El ritmo se volvió frenético, cada embestida más profunda que la anterior. Sonia se movía al compás, sus gemidos llenando la habitación. Y entonces, sin previo aviso, cambié de ángulo, buscando su entrada más estrecha.
—¿Esto? —pregunté, mi voz ronca.
—Sí… —gimió, su cabeza cayendo hacia adelante—. Más…
Y le di más. La combinación de anal y vaginal fue abrumadora, cada movimiento llevándonos más cerca del borde. Nuestros gemidos se mezclaron, el sonido de la carne chocando contra la carne llenando la habitación.
—Voy a… —empecé, pero no pude terminar la frase.
Mi cuerpo se tensó, y entonces, todo explotó. Mi mundo se redujo a la sensación de su cuerpo alrededor del mío, a los gemidos que salían de su boca, y al placer que me consumía por completo.
Cuando terminé, me desplomé sobre ella, mi respiración entrecortada. Sonia se giró, sus ojos brillando con una mezcla de satisfacción y algo más que no pude descifrar.
—¿Que rico —dijo, su voz aún jadeante— y ahora qué sigue?
– Levántate el vestido.
Sonia obedeció dejando a la vista unas tangas negras.
– Bájate las tangas.
La chica se bajó las tangas hasta las rodillas. Su rostro inmutable, como quien está acostumbraba a obedecer sin rechistar.
Contemple la mata de vellos suaves y oscuros bajo la tela.
Me gire tras de ella hasta situarme en su espalda.
Observe el culo desnudo, levantado como si fuera una yegua. redondeada allí dónde las nalgas se juntaban con los muslos.
Sin previo aviso aprete con mi mano la nalga derecha, sin que la ella se resistiese lo más mínimo, introduje la mano por detrás y metí dos dedos en su vagina.
Sonia gimió perdiendo la compostura durante unos segundos.
– Bien, quiero meterlo dentro de tu culo de nuevo. Mi voz solo hizo que sonriera más aun y entonces le ordene - arrodíllate sobre la silla -.
– Así Gustavo? – susurró la aludida.
– Te voy a meter la verga por el culito. ¿Entiendes?
Mi miembro viril, erecto y palpitante al aire.
– Separa un poco las piernas. Eso es.
Frote la entrada del ano de la chica metiendo los dedos.
– Relájate… relájate por completo.
– ayyyy Gus, yo…
– No te preocupes, abre bien las nalgas y abre el hoyo del ano.
Ruborizándose por primera vez, Sonia relajó sus músculos y su esfínter.
– Siente mi verga – anuncie situando la punta del pene en su agujero.
– Despacio. Esta muy gruesa y muy gorda – pidió Sonia en un susurro.
Poco a poco, con cuidado, inserte mi cabeza gruesa en el apretado culo de Sonia mientras con una de mis manos, estimulaba su clítoris.
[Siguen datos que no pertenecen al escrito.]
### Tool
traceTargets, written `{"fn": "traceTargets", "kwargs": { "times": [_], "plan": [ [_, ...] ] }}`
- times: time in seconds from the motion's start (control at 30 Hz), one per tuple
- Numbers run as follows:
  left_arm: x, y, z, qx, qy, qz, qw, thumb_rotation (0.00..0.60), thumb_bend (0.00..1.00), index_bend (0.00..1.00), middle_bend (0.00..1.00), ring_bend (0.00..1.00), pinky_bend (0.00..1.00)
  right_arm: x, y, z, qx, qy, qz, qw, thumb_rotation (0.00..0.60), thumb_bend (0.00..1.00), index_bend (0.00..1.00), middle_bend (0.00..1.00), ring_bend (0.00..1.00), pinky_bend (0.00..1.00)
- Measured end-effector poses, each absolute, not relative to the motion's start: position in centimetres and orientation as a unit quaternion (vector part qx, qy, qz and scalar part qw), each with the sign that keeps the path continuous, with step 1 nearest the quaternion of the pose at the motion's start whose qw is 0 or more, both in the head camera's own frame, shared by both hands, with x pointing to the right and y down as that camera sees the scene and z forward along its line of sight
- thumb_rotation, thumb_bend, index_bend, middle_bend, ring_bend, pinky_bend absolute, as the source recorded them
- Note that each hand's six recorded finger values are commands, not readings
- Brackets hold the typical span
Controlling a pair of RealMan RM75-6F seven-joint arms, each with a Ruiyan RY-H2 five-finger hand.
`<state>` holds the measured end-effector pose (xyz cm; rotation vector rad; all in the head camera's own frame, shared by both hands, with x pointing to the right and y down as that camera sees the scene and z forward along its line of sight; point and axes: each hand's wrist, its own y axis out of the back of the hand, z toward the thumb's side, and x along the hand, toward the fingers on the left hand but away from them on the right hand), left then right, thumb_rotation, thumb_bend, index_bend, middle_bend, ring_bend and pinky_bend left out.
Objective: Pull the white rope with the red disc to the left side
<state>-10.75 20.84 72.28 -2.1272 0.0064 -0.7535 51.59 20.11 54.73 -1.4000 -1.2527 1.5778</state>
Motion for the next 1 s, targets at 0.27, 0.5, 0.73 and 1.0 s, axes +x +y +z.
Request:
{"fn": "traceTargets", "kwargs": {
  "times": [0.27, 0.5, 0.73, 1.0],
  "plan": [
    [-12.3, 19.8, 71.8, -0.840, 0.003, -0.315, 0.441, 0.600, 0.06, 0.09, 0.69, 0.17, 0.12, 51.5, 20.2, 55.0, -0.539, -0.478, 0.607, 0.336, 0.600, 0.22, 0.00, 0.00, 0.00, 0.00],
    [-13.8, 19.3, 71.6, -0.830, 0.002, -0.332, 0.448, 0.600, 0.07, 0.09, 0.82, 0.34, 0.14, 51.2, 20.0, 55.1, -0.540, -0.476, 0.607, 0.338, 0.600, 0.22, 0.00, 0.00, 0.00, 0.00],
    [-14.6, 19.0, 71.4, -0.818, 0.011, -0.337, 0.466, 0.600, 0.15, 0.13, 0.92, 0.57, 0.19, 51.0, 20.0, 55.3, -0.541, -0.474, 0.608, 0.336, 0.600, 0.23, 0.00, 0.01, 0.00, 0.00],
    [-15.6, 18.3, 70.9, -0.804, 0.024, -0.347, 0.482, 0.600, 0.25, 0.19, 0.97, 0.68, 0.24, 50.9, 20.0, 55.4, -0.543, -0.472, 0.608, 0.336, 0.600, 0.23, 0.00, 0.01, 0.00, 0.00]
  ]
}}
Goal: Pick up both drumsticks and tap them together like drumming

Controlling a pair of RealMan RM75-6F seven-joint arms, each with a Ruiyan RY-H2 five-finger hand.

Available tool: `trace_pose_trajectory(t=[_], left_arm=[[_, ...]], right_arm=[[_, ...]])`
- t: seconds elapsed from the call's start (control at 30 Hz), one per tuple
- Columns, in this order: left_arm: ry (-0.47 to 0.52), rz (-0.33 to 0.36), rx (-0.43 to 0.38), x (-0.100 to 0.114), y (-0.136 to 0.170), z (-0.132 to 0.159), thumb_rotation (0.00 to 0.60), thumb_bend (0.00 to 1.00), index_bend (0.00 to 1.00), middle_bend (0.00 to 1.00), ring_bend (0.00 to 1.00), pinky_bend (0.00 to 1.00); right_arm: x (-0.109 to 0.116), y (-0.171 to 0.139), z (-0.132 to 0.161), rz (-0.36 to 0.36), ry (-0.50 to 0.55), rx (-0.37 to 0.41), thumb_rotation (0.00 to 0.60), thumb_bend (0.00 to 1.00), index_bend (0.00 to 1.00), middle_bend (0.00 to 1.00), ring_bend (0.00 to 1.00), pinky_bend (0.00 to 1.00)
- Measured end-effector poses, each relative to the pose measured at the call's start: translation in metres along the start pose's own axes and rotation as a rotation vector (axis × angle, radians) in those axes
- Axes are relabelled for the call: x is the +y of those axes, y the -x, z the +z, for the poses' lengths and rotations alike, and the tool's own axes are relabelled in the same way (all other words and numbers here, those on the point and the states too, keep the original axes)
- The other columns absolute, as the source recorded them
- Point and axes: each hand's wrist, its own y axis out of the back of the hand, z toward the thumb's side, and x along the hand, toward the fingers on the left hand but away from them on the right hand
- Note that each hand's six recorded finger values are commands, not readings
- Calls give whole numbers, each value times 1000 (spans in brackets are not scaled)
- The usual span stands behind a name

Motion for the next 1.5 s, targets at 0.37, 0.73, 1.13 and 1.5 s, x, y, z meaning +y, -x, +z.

Tras un par de segundos, empujé todo el tronco dentro de ella, comencé penetraciones de metesaca, sacaba mi miembro y lo metía en su ano apretado. Empujando con determinación y arrancando un grito de placer. Animado por el deseo, inflamado por las señales sexuales que copaban sus cinco sentidos, embestí una y otra vez, mientras el cuerpo de Sonia, fuera de control, se movía como puta entre corrientes de placer. El orgasmo llegó una y otra vez seguidas y casi al mismo tiempo sentí que me venía., en el último momento, obligándola a aflojar el culo y reteniendo la explosión, saque mi verga y eyacule sobre las tiernas nalgas de mi secretaria.
Luego, tomando una toalla, limpie el semen impregnado en las nalgas de Sonia.
Un minuto después, Se metió al baño para lavar sus partes íntimas.
– Bueno, no me imagine lo rico que sería un viernes contigo en la oficina. - dije.
Sonia asintió y me dio las gracias.
Luego se dio la vuelta y caminó hacia la puerta moviéndose de manera sensual.